Your objective
Scan the material for the string "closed" and copy out every line in which it occurs.

Information provided
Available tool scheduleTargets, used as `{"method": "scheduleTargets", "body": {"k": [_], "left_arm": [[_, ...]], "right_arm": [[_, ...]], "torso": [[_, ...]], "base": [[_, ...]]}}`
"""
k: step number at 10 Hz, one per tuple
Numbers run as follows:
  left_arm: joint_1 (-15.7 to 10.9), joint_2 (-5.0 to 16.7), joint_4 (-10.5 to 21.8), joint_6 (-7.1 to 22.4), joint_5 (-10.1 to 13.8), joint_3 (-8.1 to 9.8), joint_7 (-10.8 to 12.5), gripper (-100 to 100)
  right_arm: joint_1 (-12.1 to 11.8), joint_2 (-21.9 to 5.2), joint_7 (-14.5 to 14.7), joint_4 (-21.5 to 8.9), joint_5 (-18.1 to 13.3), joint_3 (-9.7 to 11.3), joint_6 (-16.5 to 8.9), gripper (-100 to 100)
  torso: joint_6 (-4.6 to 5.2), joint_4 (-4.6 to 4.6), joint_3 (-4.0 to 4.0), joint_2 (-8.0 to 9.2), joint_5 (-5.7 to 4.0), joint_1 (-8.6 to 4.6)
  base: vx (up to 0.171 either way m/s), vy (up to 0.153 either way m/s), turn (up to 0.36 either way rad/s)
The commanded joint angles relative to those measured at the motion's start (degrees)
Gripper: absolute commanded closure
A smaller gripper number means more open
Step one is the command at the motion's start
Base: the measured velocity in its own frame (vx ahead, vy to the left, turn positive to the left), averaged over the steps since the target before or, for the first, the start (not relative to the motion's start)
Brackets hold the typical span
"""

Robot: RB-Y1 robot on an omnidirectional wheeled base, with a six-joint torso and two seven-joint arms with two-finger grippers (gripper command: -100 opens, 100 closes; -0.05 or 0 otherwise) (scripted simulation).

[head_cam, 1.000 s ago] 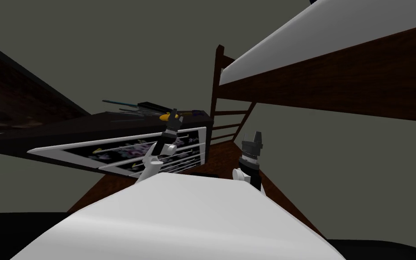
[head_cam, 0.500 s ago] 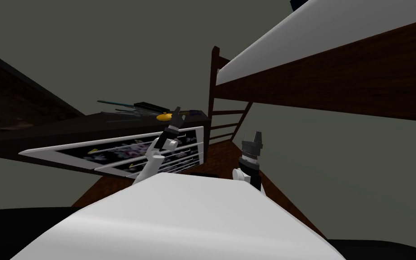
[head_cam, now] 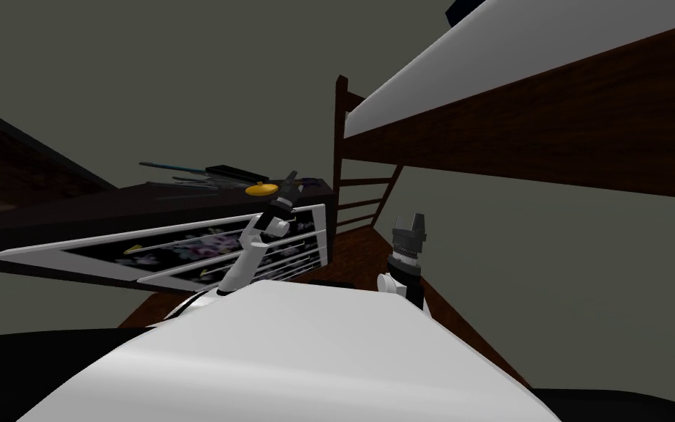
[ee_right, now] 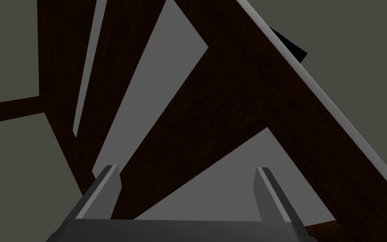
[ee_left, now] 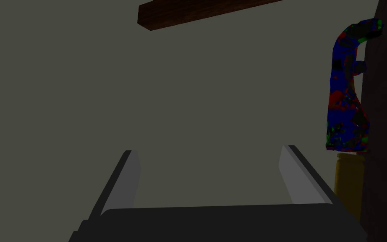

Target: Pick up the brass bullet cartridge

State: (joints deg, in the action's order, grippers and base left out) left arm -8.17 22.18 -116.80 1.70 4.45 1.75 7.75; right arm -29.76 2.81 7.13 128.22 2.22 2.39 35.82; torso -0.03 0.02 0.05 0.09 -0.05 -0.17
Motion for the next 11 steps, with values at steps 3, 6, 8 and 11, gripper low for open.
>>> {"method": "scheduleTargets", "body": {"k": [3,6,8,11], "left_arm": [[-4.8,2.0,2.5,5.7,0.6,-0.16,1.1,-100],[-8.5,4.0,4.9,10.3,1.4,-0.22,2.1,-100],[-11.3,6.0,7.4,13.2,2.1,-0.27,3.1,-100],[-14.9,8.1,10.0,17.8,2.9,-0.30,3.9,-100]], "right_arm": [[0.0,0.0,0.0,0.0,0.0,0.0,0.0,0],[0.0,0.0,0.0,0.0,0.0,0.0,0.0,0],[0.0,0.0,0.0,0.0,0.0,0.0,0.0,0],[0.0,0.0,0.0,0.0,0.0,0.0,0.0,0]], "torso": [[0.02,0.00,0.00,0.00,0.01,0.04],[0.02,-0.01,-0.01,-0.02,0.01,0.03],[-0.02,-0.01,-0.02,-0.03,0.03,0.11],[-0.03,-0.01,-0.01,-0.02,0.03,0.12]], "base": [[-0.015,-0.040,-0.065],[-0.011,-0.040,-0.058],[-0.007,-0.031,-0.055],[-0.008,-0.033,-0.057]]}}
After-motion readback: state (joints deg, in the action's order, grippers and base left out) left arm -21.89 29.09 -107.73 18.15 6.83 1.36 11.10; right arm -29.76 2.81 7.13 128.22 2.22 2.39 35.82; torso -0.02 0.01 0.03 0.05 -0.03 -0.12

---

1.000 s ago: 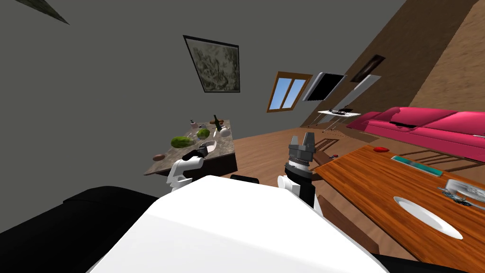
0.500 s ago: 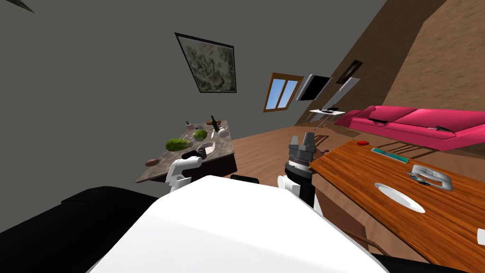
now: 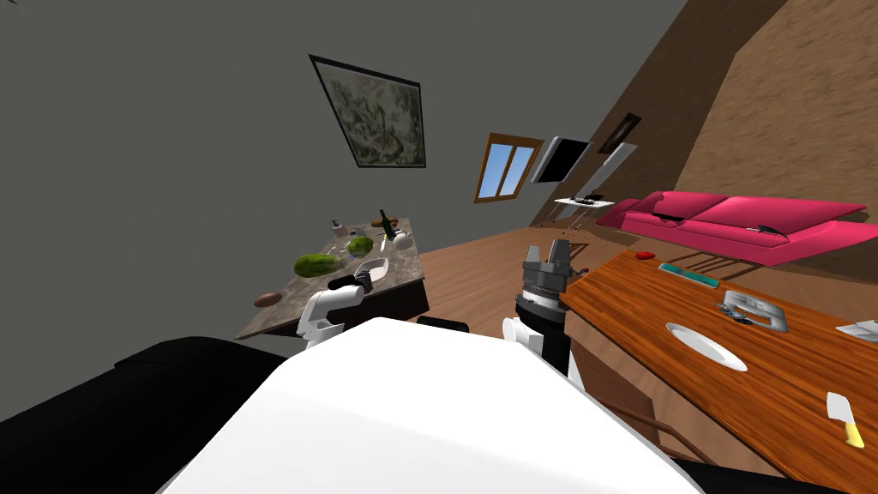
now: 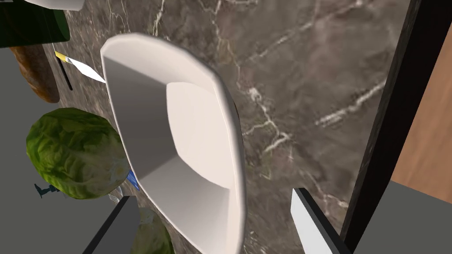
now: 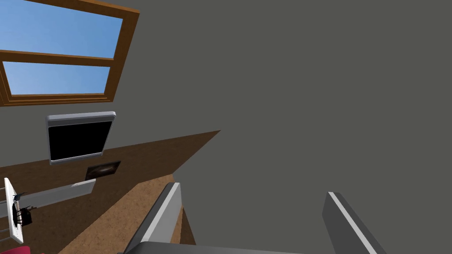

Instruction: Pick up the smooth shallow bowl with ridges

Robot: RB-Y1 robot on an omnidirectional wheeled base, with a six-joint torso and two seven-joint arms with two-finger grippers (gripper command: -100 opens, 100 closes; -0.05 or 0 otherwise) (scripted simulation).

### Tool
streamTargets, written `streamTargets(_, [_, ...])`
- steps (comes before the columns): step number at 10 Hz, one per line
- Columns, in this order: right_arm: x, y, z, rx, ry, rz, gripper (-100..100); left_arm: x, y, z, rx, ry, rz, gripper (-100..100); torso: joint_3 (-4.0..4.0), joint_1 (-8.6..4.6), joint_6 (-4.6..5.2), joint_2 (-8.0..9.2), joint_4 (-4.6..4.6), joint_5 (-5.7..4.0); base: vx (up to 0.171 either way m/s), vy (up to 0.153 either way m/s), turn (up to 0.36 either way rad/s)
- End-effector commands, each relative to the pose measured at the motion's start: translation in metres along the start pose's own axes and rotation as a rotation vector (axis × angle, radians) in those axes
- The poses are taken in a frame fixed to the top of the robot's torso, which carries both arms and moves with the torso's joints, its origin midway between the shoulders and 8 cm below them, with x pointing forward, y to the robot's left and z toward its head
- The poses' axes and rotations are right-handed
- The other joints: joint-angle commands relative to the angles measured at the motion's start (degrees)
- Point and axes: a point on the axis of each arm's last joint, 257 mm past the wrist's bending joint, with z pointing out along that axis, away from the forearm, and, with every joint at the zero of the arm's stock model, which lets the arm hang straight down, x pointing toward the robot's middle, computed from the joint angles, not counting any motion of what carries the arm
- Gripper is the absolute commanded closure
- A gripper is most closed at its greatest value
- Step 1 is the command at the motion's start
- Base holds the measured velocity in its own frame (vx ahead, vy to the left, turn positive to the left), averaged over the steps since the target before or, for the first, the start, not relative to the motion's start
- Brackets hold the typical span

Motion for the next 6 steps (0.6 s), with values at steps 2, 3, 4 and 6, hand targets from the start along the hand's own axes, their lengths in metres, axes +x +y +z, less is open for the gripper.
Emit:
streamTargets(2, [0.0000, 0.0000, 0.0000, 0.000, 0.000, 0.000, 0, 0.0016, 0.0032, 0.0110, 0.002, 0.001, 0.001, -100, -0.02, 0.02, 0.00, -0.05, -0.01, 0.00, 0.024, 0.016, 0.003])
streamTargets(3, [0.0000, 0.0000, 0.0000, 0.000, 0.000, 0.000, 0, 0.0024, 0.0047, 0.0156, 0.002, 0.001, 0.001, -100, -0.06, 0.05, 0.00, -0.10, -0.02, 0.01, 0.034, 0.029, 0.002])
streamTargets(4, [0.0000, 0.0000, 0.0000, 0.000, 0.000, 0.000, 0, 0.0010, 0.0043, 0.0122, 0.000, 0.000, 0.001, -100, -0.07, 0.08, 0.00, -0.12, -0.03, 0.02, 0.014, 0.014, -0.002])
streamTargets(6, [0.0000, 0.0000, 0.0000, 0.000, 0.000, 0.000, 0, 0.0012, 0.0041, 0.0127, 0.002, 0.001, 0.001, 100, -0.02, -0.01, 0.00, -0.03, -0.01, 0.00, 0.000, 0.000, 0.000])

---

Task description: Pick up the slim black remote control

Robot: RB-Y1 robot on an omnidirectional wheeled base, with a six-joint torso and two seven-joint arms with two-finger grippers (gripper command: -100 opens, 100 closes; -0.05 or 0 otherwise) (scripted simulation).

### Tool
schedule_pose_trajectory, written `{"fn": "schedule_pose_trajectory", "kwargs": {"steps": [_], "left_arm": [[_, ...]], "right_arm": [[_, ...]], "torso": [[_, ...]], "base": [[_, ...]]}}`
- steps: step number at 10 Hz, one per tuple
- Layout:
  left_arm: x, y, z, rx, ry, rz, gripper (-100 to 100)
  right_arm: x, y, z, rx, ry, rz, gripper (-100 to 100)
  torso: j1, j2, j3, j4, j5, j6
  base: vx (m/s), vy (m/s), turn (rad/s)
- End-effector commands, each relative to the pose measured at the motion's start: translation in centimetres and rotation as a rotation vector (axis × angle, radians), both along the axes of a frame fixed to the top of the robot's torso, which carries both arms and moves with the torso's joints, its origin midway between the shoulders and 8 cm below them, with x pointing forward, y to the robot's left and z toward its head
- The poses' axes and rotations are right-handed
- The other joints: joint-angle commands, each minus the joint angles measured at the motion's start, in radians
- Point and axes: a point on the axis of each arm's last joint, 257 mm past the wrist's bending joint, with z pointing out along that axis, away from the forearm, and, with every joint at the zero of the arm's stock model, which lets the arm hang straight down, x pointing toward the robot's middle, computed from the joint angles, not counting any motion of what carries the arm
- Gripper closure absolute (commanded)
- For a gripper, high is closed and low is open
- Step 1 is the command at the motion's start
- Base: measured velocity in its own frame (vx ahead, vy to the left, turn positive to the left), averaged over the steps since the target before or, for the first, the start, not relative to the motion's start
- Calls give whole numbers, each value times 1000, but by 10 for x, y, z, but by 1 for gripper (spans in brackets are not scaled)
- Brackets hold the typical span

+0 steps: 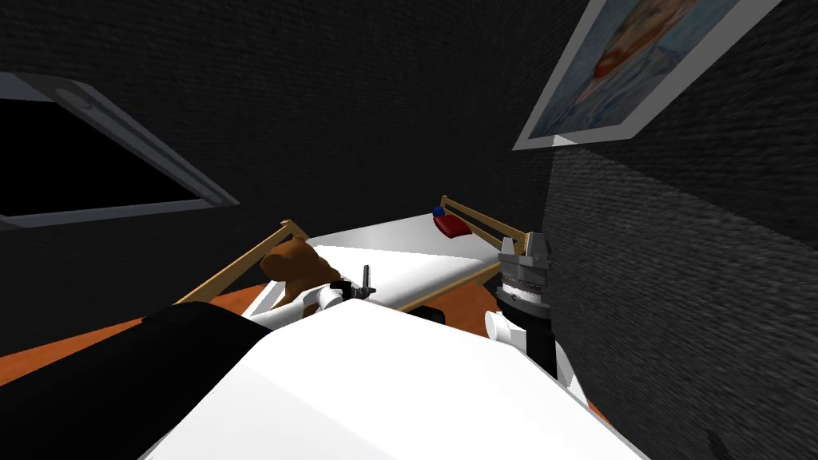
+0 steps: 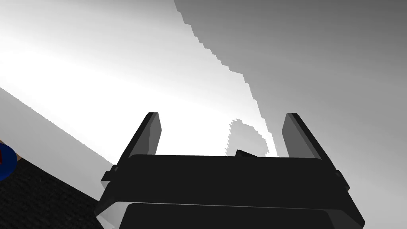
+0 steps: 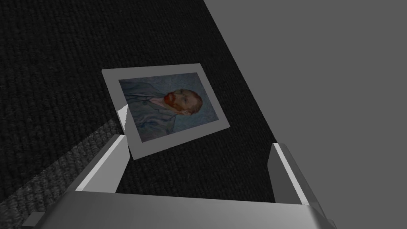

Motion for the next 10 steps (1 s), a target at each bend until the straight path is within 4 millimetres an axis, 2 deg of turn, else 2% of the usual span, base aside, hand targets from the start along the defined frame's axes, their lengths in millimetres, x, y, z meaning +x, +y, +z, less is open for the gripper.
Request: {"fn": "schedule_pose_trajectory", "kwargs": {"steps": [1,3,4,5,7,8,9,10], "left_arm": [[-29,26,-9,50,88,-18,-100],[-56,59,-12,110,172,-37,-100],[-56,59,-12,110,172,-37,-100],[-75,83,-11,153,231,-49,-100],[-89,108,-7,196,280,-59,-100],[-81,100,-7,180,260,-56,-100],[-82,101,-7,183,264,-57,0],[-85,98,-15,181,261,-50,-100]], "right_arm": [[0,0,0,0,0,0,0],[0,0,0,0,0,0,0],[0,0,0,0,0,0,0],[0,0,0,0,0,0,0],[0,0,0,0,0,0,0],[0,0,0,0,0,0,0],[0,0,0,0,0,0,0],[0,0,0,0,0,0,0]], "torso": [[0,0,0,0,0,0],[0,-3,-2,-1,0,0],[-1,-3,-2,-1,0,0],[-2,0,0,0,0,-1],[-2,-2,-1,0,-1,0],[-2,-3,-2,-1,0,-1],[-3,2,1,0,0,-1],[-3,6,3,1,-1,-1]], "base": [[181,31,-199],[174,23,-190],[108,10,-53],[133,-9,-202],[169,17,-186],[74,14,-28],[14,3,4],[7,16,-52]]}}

Exercise output
- A gripper is most closed at its greatest value
- For a gripper, high is closed and low is open

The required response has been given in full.